Below are several records. Retype exactly those lines running from the one with "Each of the" through the one with "Put a point on each instance of the", end lines included, and no others.

The records:
"""

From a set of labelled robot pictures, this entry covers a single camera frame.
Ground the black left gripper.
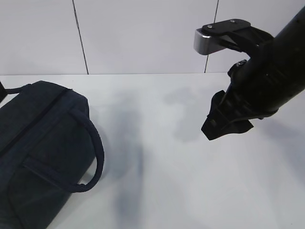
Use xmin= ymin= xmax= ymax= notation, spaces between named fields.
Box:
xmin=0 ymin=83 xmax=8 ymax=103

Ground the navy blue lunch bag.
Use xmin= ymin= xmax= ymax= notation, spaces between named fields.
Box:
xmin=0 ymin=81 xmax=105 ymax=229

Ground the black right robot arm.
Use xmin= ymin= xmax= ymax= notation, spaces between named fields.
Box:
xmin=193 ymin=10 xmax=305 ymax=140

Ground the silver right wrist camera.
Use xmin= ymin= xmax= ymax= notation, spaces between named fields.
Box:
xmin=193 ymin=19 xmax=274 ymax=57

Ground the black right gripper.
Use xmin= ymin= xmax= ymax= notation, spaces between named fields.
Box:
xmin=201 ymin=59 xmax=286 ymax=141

"""
"""

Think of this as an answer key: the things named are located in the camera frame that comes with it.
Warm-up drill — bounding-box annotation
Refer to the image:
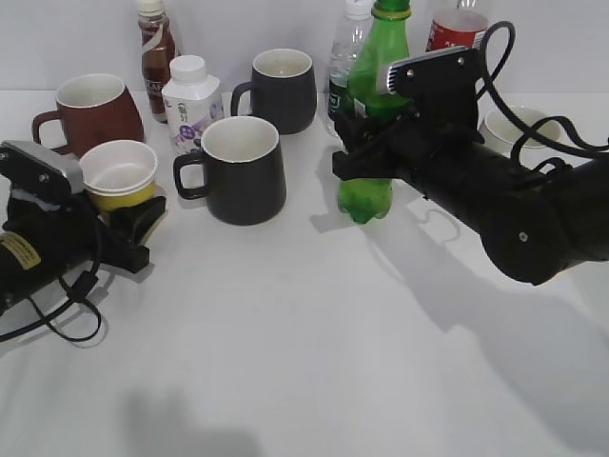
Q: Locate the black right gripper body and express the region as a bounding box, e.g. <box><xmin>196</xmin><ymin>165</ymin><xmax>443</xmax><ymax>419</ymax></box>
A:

"""
"""

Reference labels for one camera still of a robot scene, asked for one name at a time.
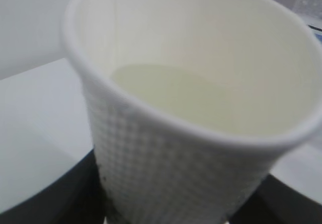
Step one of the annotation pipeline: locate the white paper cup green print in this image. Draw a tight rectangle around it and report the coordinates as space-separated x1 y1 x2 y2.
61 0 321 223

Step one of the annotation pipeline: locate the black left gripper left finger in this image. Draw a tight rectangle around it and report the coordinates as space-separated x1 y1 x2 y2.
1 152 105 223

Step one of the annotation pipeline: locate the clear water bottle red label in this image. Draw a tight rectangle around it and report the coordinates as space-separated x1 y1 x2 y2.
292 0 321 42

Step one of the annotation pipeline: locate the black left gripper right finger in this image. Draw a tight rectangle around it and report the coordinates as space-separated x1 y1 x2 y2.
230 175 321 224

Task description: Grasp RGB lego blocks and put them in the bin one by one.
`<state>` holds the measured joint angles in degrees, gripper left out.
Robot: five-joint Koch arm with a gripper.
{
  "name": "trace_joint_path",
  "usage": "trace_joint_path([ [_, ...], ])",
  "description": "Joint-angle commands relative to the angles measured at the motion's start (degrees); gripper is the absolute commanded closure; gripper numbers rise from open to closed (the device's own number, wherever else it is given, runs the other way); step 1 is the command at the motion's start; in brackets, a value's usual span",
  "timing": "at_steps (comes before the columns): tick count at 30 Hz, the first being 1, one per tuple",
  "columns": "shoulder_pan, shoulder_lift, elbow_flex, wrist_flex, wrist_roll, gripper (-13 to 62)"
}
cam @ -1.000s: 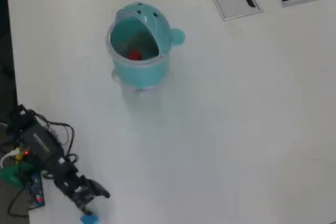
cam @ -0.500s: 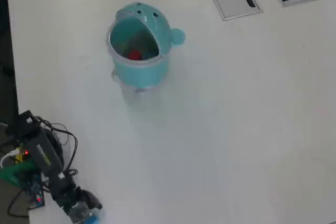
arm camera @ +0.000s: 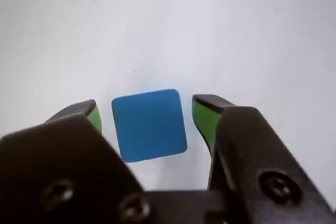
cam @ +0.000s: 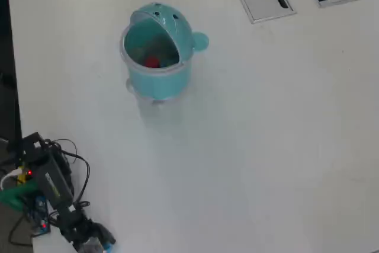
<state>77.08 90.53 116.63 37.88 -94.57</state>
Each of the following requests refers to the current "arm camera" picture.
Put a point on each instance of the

"""

Problem solution:
Each of the following requests refers to the current "arm camera" picture.
Put a point on each instance of the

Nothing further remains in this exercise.